NCSF Survey on discrimination and sexual diversity

Just a very short post to request that you take a few minutes out of your day to take the National Coalition for Sexual Freedom’s survey on violence and discrimination against sexual minorities.

From the first page of the survey:

Please help us by taking a moment to fill out this survey even if you have not been a victim of discrimination or violence. We are tracking demographics of our community and we also need to know the types of crimes, discrimination, harassment and abuses of authority that occur based on sexual expression or the perceived association with BDSM-Leather-Fetish groups.

This is an anonymous survey being distributed to the BDSM-Leather-Fetish communities throughout the world. We do not ask for your name, address or any other identifying information and all responses made on this website are fully encrypted. Any questions that require a response are marked with an asterisk.

You may contact the authors of this survey by emailing surveybdsm@gmail.com, or by writing to us at: Survey of Violence and Discrimination, 875 Sixth Avenue Suite 1705, New York, NY 10001.

Thank you for helping us raise the level of awareness of this important issue to our community. By completing this survey you are not only helping us to better understand ourselves, but you are helping in the fight for sexual freedom and sexual equality for all sexual minorities.

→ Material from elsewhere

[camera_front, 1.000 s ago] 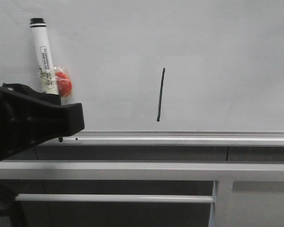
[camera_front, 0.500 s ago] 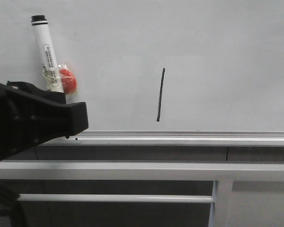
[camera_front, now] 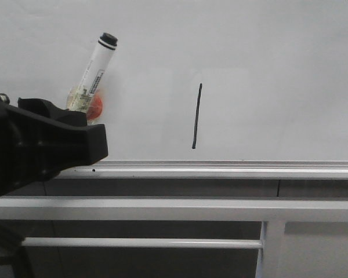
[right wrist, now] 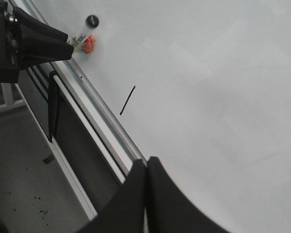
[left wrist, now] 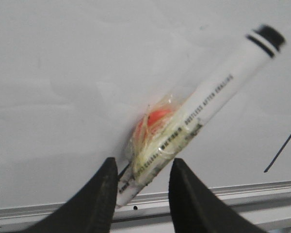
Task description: Write number 1 on whiteboard
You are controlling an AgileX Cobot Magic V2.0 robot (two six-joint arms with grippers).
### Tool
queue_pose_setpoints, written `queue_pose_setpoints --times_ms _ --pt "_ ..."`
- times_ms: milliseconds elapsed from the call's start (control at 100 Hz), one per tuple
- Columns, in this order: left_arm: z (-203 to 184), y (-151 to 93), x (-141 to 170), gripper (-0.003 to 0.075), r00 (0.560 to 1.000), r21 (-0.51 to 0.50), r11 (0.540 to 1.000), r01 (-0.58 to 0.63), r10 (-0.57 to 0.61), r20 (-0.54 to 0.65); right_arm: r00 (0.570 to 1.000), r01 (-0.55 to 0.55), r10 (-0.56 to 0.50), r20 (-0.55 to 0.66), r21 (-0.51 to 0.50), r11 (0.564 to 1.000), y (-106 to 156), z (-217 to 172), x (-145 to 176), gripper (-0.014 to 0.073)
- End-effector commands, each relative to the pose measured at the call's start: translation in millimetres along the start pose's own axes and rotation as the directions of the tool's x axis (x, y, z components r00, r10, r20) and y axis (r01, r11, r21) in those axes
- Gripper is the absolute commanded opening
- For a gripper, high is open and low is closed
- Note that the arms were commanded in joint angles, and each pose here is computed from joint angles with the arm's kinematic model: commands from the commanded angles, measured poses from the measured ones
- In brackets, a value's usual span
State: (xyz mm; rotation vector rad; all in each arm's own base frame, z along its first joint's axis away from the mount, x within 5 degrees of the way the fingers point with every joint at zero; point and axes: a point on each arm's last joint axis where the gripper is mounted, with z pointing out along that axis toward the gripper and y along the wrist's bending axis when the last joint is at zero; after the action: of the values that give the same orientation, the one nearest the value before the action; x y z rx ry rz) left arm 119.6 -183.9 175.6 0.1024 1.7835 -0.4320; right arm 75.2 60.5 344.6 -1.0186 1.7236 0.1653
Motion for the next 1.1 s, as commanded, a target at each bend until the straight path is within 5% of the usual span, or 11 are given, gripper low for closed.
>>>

The National Coalition for Sexual Freedom is a leader in the national effort to protect freedom of sexual expression and end discrimination against those who participate in BDSM, polyamory, and other forms of sexuality that challenge this society’s sex norms. The more good information they have the better able they are to do that work. The survey only takes a short time.

By the way, this is National Coming Out Day. What better day to reveal, even anonymously, a bit about the impact your own kinks have had on other aspects of your life?

Click here to take the survey.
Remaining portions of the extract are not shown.